··· Data block ···

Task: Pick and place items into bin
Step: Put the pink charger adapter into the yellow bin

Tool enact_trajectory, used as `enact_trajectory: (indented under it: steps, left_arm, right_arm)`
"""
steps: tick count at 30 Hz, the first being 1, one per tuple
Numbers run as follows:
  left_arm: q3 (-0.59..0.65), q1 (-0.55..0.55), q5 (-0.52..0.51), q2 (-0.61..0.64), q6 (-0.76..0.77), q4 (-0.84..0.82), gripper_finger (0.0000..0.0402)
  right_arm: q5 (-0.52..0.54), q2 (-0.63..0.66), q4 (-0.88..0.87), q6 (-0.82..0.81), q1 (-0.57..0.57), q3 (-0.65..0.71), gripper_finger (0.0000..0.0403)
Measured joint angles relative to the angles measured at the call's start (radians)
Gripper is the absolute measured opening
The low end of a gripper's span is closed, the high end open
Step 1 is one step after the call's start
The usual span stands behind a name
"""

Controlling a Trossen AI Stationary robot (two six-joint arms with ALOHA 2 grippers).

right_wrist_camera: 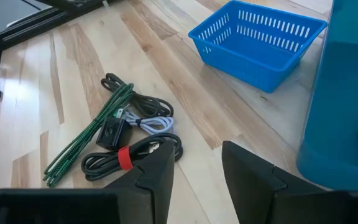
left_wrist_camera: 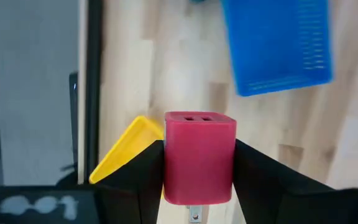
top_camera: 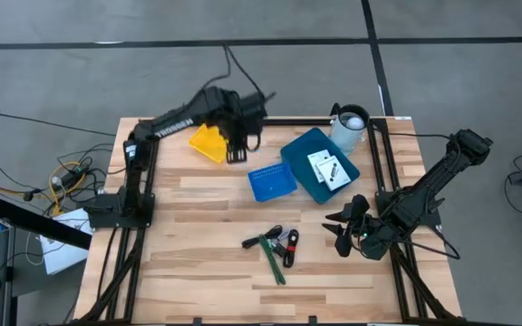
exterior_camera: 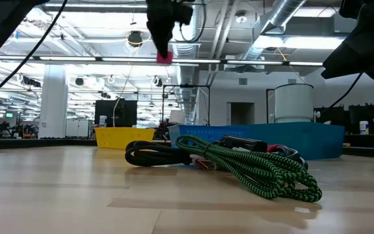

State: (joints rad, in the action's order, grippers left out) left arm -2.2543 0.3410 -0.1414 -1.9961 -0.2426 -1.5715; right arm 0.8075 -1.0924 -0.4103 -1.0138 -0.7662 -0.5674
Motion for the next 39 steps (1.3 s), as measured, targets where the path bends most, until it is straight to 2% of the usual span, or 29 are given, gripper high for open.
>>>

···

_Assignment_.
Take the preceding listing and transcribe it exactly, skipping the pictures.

_Exercise result_.
Task: Pick and place items into bin
Step: Put the pink charger adapter into the yellow bin

Tool enact_trajectory, used as `enact_trajectory: (indented under it: steps, left_arm, right_arm)`
"""
steps: tick count at 30 Hz, the first being 1, one per tuple
Numbers run as follows:
  left_arm: q3 (-0.59..0.65), q1 (-0.55..0.55), q5 (-0.52..0.51), q2 (-0.61..0.64), q6 (-0.76..0.77), q4 (-0.84..0.82), gripper_finger (0.0000..0.0402)
  right_arm: q5 (-0.52..0.54), q2 (-0.63..0.66), q4 (-0.88..0.87), q6 (-0.82..0.81), q1 (-0.57..0.57), q3 (-0.65..0.71), gripper_finger (0.0000..0.0403)
Measured joint angles relative to the angles measured at the call's start (radians)
Gripper is the absolute measured opening
The low end of a gripper's span is closed, the high end open
Step 1 is one step after the call's start
The usual span stands behind a name
"""

Controlling a Trossen AI Stationary robot (two six-joint arms with ALOHA 2 grippers).

right_wrist_camera: 
left_wrist_camera: 
top_camera: 
exterior_camera: 

State: (joints rad, in the action's order, grippers left out) left arm -2.2543 0.3410 -0.1414 -1.9961 -0.2426 -1.5715; right arm 0.8075 -1.0924 -0.4103 -1.0138 -0.7662 -0.5674
Motion for the next 39 steps (1.3 s), as measured, targets where the path bends most, until it is straight to 2% of the usual span, or 29 are given, gripper high for open.
>>>

For this exercise, nothing more remains to be given.